PROBLEM ▸ Please report each line in the material below that includes "cable".

GIVEN ENTRIES ▸
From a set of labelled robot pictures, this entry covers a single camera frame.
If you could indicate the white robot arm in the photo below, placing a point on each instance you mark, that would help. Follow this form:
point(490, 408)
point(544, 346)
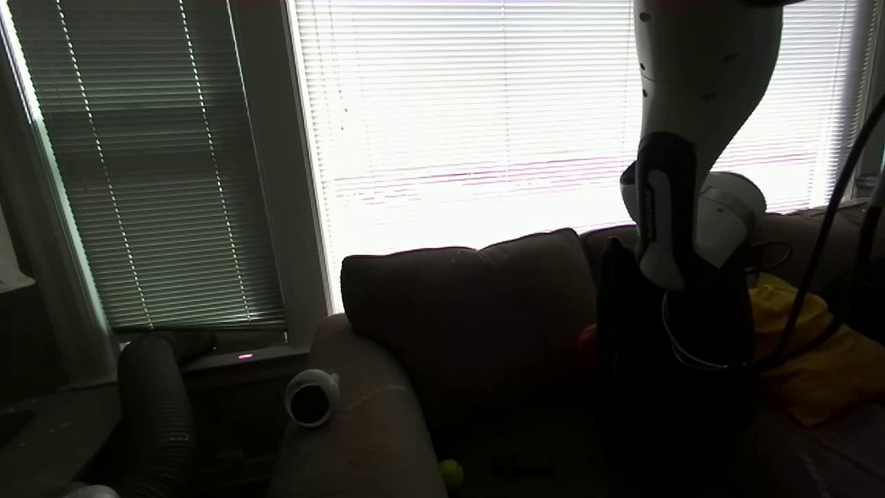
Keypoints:
point(701, 74)

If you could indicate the yellow pillow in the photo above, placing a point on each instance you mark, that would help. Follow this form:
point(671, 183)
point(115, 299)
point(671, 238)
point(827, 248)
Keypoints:
point(819, 370)

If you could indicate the beige sofa back cushion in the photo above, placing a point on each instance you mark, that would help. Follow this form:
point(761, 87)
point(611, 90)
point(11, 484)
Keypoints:
point(459, 314)
point(792, 238)

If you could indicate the large window blinds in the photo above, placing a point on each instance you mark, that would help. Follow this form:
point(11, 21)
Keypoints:
point(459, 111)

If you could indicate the beige fabric sofa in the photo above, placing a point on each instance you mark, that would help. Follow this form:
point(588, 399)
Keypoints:
point(360, 444)

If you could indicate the green tennis ball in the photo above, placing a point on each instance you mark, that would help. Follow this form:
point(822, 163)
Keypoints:
point(451, 472)

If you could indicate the beige sofa seat cushion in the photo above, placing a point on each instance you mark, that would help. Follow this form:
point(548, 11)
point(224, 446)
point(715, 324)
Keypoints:
point(819, 461)
point(516, 461)

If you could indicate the white portable air conditioner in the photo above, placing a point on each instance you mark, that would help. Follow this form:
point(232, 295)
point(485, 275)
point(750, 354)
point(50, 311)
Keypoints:
point(238, 397)

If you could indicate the narrow window blinds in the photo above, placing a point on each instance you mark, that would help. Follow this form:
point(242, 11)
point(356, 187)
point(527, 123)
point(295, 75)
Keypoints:
point(148, 166)

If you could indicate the short white lampshade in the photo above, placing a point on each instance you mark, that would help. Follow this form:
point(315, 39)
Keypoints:
point(11, 259)

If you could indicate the dark side table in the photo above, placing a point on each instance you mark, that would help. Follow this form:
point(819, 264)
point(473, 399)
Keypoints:
point(46, 444)

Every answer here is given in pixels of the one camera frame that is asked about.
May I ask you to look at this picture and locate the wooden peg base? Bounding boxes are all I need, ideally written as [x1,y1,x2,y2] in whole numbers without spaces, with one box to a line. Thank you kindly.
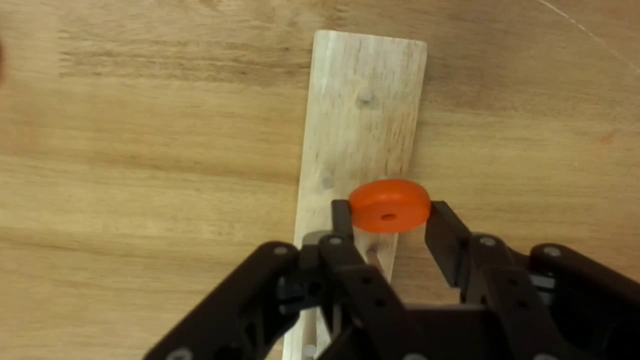
[281,27,430,360]

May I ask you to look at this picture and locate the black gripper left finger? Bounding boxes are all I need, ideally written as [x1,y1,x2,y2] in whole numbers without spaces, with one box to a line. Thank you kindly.
[142,198,410,360]

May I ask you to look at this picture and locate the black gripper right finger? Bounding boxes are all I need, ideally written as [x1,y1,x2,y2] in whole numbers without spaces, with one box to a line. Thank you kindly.
[424,198,640,360]

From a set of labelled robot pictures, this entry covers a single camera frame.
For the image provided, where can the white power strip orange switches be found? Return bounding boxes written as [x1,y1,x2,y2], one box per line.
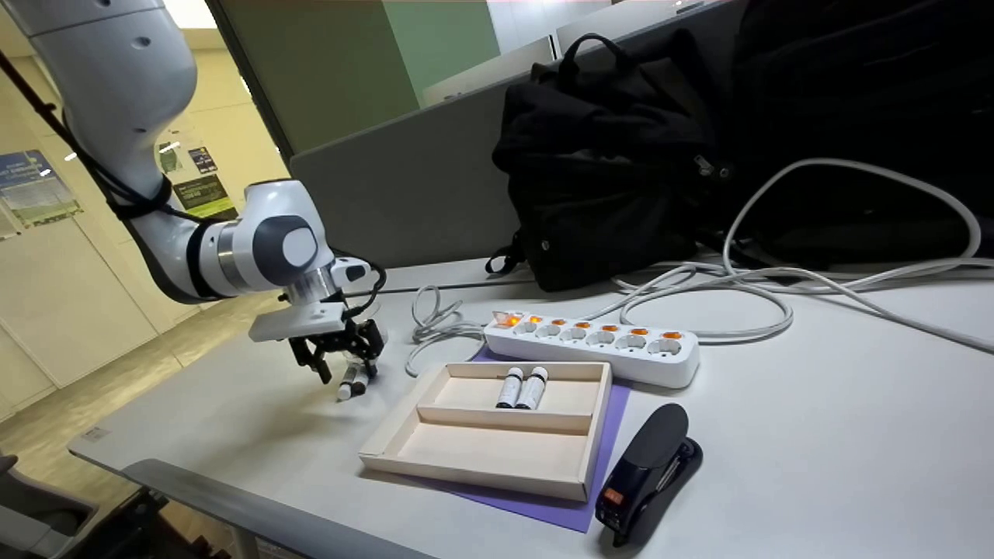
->
[480,311,701,391]

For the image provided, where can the black stapler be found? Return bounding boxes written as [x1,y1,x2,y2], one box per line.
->
[592,402,704,551]

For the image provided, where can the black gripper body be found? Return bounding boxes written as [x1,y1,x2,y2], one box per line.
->
[285,314,389,363]

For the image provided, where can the dark chair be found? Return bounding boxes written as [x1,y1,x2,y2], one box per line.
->
[0,450,225,559]

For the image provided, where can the thin white bundled cable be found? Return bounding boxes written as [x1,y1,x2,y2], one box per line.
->
[400,284,491,380]

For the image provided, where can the green partition panel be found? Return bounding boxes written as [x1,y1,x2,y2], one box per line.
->
[201,0,502,161]

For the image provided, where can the black backpack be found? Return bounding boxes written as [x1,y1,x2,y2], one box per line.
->
[480,28,733,295]

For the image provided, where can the wooden two-compartment tray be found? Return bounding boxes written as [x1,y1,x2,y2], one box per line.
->
[358,357,614,503]

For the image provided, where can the blue wall poster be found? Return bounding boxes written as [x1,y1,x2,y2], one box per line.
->
[0,148,85,240]

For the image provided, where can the grey desk partition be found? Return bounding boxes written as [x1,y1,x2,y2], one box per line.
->
[285,0,749,277]

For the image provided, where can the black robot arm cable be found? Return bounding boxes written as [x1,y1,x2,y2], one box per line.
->
[0,54,178,223]

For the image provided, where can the thick white power cable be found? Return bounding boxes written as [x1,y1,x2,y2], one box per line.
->
[576,154,994,348]

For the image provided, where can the purple paper sheet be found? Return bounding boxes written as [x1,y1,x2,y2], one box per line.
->
[443,344,632,536]

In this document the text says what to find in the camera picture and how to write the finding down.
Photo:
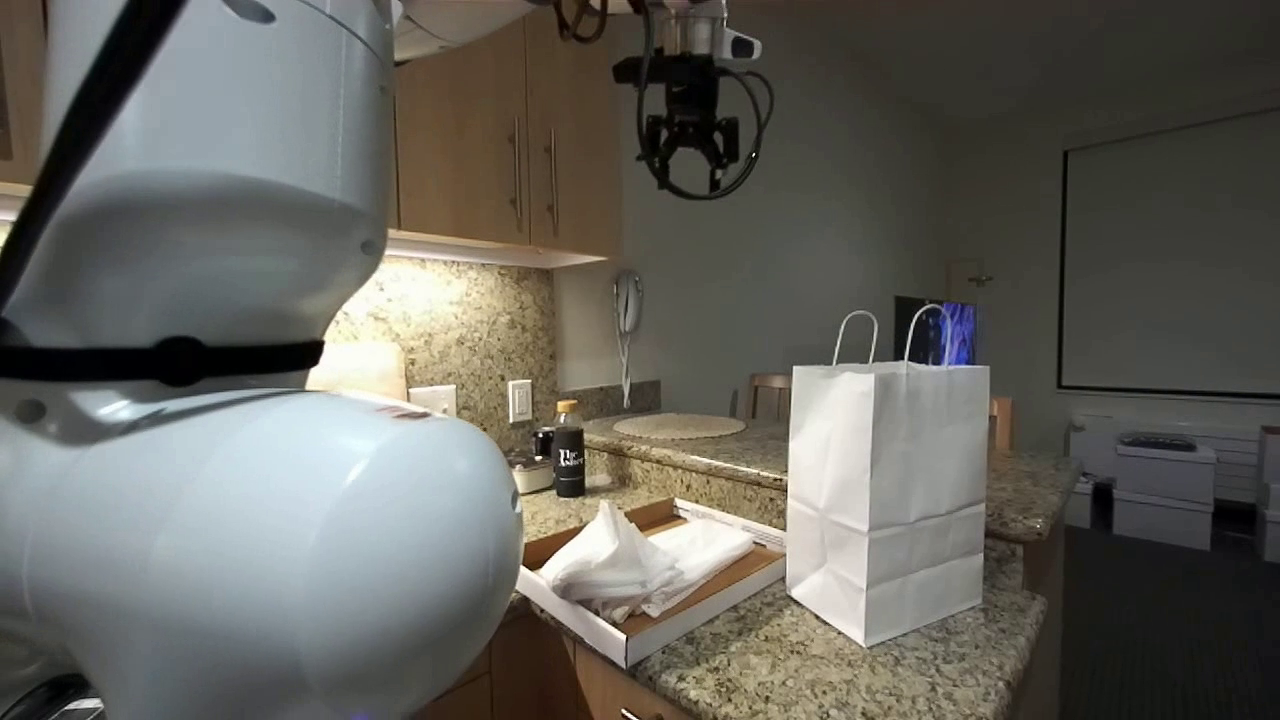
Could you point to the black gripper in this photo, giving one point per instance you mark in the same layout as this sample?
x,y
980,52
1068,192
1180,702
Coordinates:
x,y
686,107

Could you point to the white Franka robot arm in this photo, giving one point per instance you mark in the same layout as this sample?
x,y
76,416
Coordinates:
x,y
266,561

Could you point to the white paper bag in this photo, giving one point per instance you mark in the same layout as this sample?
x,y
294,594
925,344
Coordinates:
x,y
884,505

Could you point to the shallow white cardboard box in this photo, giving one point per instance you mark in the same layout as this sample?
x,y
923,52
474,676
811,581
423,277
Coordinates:
x,y
624,641

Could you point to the wooden dining chair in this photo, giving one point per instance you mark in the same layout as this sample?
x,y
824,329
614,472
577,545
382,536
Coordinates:
x,y
765,397
1001,427

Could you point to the dark monitor with blue glow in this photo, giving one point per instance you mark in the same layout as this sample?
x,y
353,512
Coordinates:
x,y
934,324

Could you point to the black jar with wooden lid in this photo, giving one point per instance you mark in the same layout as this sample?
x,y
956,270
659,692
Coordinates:
x,y
570,460

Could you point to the small white dish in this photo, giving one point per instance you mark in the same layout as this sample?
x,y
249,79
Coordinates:
x,y
534,479

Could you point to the wooden base cabinet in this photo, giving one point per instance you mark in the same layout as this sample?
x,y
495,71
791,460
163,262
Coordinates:
x,y
602,687

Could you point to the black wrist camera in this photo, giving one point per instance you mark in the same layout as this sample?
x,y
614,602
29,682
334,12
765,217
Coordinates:
x,y
673,66

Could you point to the white wall phone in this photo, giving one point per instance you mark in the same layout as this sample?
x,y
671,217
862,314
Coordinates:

SOLUTION TO THIS TASK ▸
For the image provided, where can the thin white bundled cable be found? Return bounding boxes written as [x1,y1,x2,y2], one box per line.
For the image provided, where can the black robot arm cable be found? Return bounding boxes written as [x1,y1,x2,y2], one box per line.
For the image provided, where can the thick white power cable be found? Return bounding boxes written as [x1,y1,x2,y2], one box per line.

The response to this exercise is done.